For each entry, repeat the text exactly and omit any picture it holds.
━━━ DATASET CONTENT
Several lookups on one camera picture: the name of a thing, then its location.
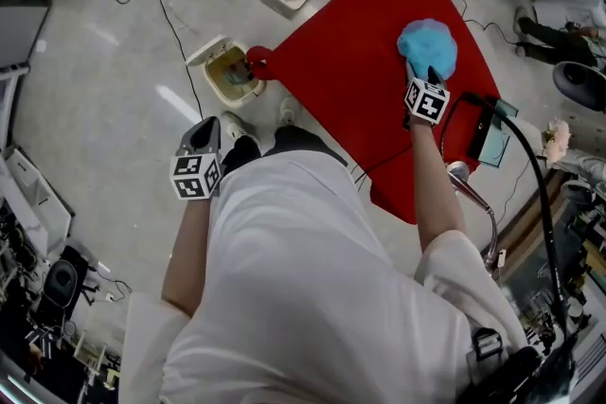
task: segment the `desk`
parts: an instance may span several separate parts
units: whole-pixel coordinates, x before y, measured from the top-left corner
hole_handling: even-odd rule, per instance
[[[417,19],[446,24],[458,45],[448,80],[451,105],[463,91],[499,96],[472,34],[450,0],[331,0],[274,51],[247,53],[259,79],[280,80],[364,170],[410,145],[402,128],[405,59],[396,41]],[[479,108],[459,104],[445,143],[446,161],[478,165],[466,154]],[[441,126],[434,129],[439,138]],[[412,152],[370,172],[371,200],[415,223]]]

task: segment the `gray floor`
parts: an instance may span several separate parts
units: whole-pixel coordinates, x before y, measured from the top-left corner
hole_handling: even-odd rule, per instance
[[[292,19],[260,0],[165,0],[186,54],[218,34],[248,44],[274,47],[329,0],[310,0]],[[461,0],[453,2],[462,9]],[[466,18],[497,22],[510,39],[515,6],[530,0],[467,0]],[[548,66],[518,59],[499,33],[470,26],[501,95],[520,116],[544,126],[560,110],[561,99]],[[42,38],[47,50],[32,60],[21,94],[14,136],[77,216],[73,236],[134,290],[158,293],[183,211],[169,185],[168,163],[191,122],[159,96],[167,88],[195,107],[180,54],[158,0],[120,6],[113,0],[54,0]],[[195,71],[192,76],[207,114],[223,106]],[[241,110],[271,141],[279,101],[278,83]],[[303,126],[323,132],[305,114]],[[472,185],[494,207],[497,218],[526,158],[509,144],[500,169],[481,167]],[[367,201],[369,182],[361,197]],[[535,190],[530,170],[508,205],[510,216]],[[484,246],[487,217],[463,202],[470,237]],[[403,272],[419,260],[412,226],[367,203],[374,227]],[[127,302],[95,305],[90,334],[120,347]],[[75,317],[80,327],[85,316]]]

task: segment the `blue item in container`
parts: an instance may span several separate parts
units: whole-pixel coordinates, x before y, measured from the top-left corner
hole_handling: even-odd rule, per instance
[[[417,78],[427,80],[429,66],[446,81],[456,68],[456,42],[449,28],[434,19],[413,21],[398,38],[398,51],[415,70]]]

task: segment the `black pants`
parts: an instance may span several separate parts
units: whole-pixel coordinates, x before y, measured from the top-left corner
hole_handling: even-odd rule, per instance
[[[528,17],[518,19],[518,25],[525,34],[551,46],[544,47],[532,43],[518,43],[524,48],[527,57],[547,64],[574,61],[586,66],[597,66],[596,58],[592,54],[587,41],[579,35],[541,26],[541,24],[537,24]]]
[[[321,151],[341,162],[344,166],[347,165],[346,161],[337,155],[334,151],[329,149],[327,144],[322,141],[318,135],[309,133],[302,128],[298,128],[293,125],[286,127],[280,127],[276,130],[274,135],[276,144],[274,147],[265,153],[265,157],[274,155],[275,153],[281,153],[283,151],[294,151],[294,150],[310,150],[310,151]],[[257,143],[250,136],[241,136],[236,140],[234,148],[227,153],[223,159],[225,165],[225,172],[223,176],[229,172],[234,171],[236,168],[240,168],[253,160],[257,160],[261,157],[261,151],[258,149]]]

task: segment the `white lid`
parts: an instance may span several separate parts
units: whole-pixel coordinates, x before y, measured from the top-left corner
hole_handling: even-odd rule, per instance
[[[221,34],[189,56],[186,65],[199,66],[204,64],[210,57],[222,54],[226,50],[225,48],[231,44],[232,39]]]
━━━━━━
• **OUTPUT OF THE TASK**:
Several lookups on one camera picture: the name of a thing, then its location.
task: segment the `desk`
parts: an instance may span several separate parts
units: whole-pixel coordinates, x before y, measured from the top-left corner
hole_handling: even-odd rule, per instance
[[[417,19],[446,24],[458,45],[448,80],[451,105],[463,91],[499,96],[472,34],[450,0],[331,0],[274,51],[247,53],[259,79],[280,80],[364,170],[410,145],[402,128],[405,59],[396,41]],[[479,108],[459,104],[445,143],[446,161],[478,165],[466,154]],[[441,126],[434,129],[439,138]],[[412,152],[370,172],[371,200],[415,223]]]

task: segment the `gray floor`
parts: an instance may span several separate parts
units: whole-pixel coordinates, x before y, measured from the top-left corner
hole_handling: even-odd rule, per instance
[[[292,19],[260,0],[165,0],[186,54],[218,34],[248,44],[274,47],[329,0],[310,0]],[[461,0],[453,2],[462,9]],[[466,18],[497,22],[510,39],[515,6],[530,0],[467,0]],[[548,66],[518,59],[499,33],[470,26],[501,95],[520,116],[544,126],[560,110],[561,99]],[[42,38],[47,50],[32,60],[21,94],[14,136],[77,216],[73,236],[134,290],[158,293],[183,211],[169,185],[168,163],[191,122],[159,96],[167,88],[195,107],[180,54],[158,0],[120,6],[113,0],[54,0]],[[195,71],[192,76],[207,114],[223,106]],[[241,110],[271,141],[279,101],[278,83]],[[303,126],[323,132],[305,114]],[[472,185],[494,207],[497,218],[526,158],[509,144],[500,169],[481,167]],[[367,201],[369,182],[361,197]],[[535,190],[530,170],[508,205],[510,216]],[[484,246],[487,217],[463,202],[470,237]],[[403,272],[419,260],[412,226],[367,203],[374,227]],[[127,302],[95,305],[90,334],[120,347]],[[75,317],[80,327],[85,316]]]

task: segment the `blue item in container`
parts: an instance may span several separate parts
units: whole-pixel coordinates, x before y, measured from the top-left corner
hole_handling: even-odd rule, per instance
[[[417,78],[427,80],[429,66],[446,81],[456,68],[456,42],[449,28],[434,19],[413,21],[398,38],[398,51],[415,70]]]

task: segment the `black pants`
parts: an instance may span several separate parts
units: whole-pixel coordinates, x before y, measured from the top-left corner
hole_handling: even-odd rule, per instance
[[[528,17],[518,19],[518,25],[525,34],[551,46],[544,47],[532,43],[518,43],[524,48],[527,57],[547,64],[574,61],[586,66],[597,66],[596,58],[592,54],[587,41],[579,35],[541,26],[541,24],[537,24]]]
[[[321,151],[341,162],[344,166],[347,165],[346,161],[337,155],[334,151],[329,149],[327,144],[322,141],[318,135],[309,133],[302,128],[298,128],[293,125],[286,127],[280,127],[276,130],[274,135],[276,144],[274,147],[265,153],[265,157],[274,155],[275,153],[281,153],[283,151],[294,151],[294,150],[310,150],[310,151]],[[257,143],[250,136],[241,136],[236,140],[234,148],[227,153],[223,159],[225,165],[225,172],[223,176],[229,172],[234,171],[236,168],[240,168],[253,160],[257,160],[261,157],[261,151],[258,149]]]

task: segment the `white lid`
parts: an instance may span several separate parts
units: whole-pixel coordinates, x before y, measured from the top-left corner
hole_handling: even-odd rule, per instance
[[[221,34],[189,56],[186,65],[199,66],[204,64],[210,57],[222,54],[226,50],[225,48],[231,44],[232,39]]]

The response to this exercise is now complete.